## Instructions for the task:
In the records below, find the line containing "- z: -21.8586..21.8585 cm" and the line containing "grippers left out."; please repeat exactly the lines from one to the other, both included, and nothing more.

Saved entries
·····

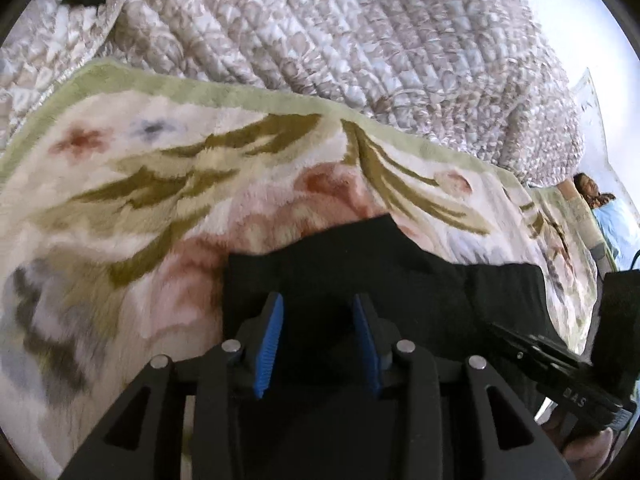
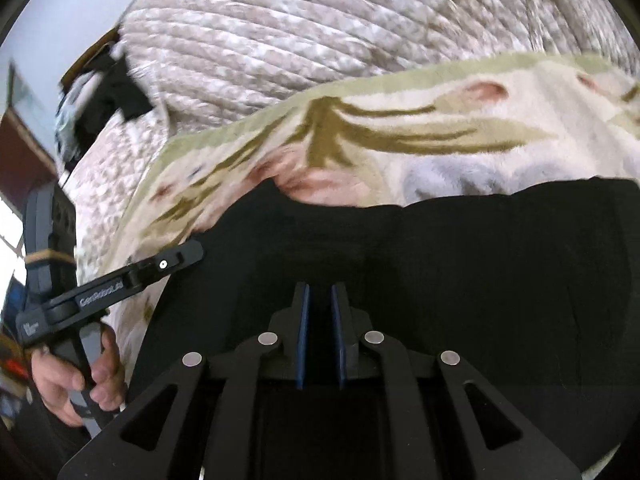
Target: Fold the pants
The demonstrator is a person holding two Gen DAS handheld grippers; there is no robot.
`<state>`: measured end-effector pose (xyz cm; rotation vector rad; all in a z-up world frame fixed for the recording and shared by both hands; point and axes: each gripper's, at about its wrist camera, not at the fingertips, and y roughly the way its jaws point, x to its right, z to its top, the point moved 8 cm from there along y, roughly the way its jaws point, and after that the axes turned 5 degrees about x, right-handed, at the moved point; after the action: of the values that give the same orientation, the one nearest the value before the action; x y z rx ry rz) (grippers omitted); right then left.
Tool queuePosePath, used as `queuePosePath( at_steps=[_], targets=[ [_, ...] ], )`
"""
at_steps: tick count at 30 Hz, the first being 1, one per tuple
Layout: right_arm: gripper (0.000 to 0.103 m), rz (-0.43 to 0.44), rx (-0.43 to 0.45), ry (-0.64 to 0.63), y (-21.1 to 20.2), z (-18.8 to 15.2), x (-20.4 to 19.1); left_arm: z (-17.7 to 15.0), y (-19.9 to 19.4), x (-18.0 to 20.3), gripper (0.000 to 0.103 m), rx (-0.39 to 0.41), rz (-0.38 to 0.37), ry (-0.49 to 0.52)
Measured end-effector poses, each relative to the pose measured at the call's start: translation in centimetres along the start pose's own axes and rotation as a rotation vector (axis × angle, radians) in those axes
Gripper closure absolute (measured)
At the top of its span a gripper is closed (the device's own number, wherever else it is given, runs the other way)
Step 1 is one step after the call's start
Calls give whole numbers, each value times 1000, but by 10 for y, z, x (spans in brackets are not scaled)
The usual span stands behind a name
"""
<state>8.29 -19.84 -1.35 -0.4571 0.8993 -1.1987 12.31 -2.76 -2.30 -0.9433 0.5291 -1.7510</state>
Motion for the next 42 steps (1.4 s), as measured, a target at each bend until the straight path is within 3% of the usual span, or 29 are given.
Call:
queuePosePath(
  at_steps=[11, 15, 20, 35, 39, 42],
  targets=[
    [85, -55, 4, -186, -31, -62, -32, -57, -47, 29, 64, 39, 83, 130],
    [82, -61, 24, -209, -33, -71, -29, -77, -47, 35, 64, 31, 97, 170],
    [81, -87, 43, -258, -33, -73, -32, -79, -47, 36, 64, 47, 104, 190],
    [81, -145, 57, -210, -48, -76, -18, -88, -57, 41, 63, 45, 104, 224],
    [81, -90, 87, -204, -61, -76, -29, -94, -70, 39, 63, 60, 76, 201],
    [81, -124, 25, -213, -51, -87, -23, -105, -74, 38, 63, 45, 60, 204]
  ],
)
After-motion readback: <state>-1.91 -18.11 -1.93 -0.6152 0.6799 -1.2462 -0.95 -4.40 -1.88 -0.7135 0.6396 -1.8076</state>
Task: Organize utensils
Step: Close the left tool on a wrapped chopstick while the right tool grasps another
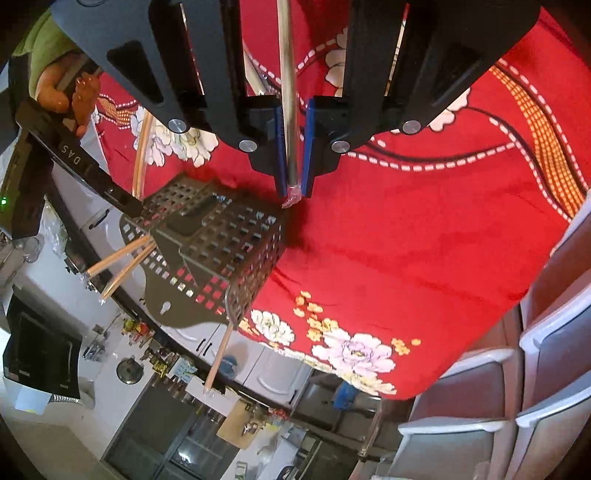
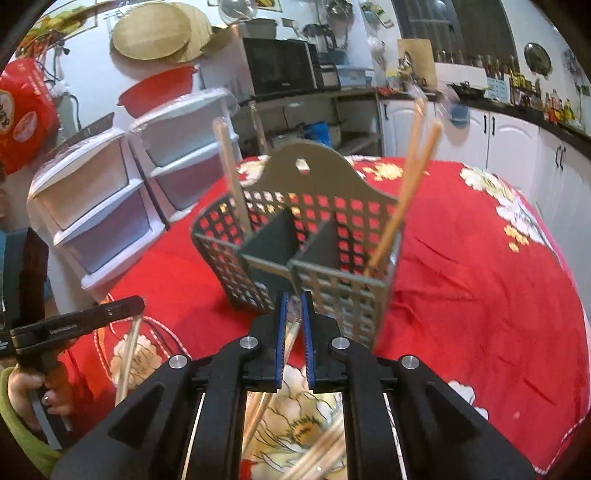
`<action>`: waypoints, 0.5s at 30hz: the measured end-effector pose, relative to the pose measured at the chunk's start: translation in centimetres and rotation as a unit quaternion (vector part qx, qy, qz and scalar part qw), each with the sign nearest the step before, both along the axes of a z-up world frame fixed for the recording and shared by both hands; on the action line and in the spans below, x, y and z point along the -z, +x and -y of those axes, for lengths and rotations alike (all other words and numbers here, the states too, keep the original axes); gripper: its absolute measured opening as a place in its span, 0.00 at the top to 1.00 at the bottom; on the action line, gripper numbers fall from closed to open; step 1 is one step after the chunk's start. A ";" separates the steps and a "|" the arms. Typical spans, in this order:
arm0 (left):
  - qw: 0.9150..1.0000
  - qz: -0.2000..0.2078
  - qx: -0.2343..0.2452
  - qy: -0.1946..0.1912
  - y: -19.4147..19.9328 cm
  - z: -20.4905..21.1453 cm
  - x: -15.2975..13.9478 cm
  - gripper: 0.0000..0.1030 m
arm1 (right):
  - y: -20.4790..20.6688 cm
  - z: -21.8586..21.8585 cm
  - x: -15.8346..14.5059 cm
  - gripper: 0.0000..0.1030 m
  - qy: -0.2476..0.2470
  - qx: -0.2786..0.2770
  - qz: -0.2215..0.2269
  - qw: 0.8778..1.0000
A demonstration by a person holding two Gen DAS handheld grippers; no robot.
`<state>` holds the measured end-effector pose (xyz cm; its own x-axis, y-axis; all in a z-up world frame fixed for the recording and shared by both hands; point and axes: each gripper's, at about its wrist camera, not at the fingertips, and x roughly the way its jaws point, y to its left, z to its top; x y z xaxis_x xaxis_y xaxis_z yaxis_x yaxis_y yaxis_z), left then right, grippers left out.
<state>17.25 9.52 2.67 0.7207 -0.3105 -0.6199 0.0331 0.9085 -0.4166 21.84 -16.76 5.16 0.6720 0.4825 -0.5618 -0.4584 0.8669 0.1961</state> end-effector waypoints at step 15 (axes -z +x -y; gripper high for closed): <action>0.999 0.052 0.007 0.009 0.1 0.2 -4.5 0.97 | -0.8 -0.9 -5.1 0.92 0.010 -0.018 0.061 0.998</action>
<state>17.35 9.29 7.17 0.7774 -0.3094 -0.5477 0.0873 0.9153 -0.3931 21.01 -15.83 10.25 0.7170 0.5178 -0.4668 -0.5113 0.8457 0.1527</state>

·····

## Solution to this problem:
  - z: -21.8586..21.8585 cm
  - x: -15.8346..14.5059 cm
  - gripper: 0.0000..0.1030 m
  - qy: -0.2476..0.2470
  - qx: -0.2786..0.2770
  - qz: -0.2215..0.2269
  - qw: 0.8778..1.0000
A demonstration by a person holding two Gen DAS handheld grippers; no robot.
`<state>` holds the measured end-effector pose (xyz cm; its own x-axis, y-axis; all in a z-up world frame fixed for the recording and shared by both hands; point and axes: each gripper's, at about its wrist camera, not at the fingertips, and x roughly the way its jaws point, y to its left, z to its top; x y z xaxis_x xaxis_y xaxis_z yaxis_x yaxis_y yaxis_z), left then right, grippers left out.

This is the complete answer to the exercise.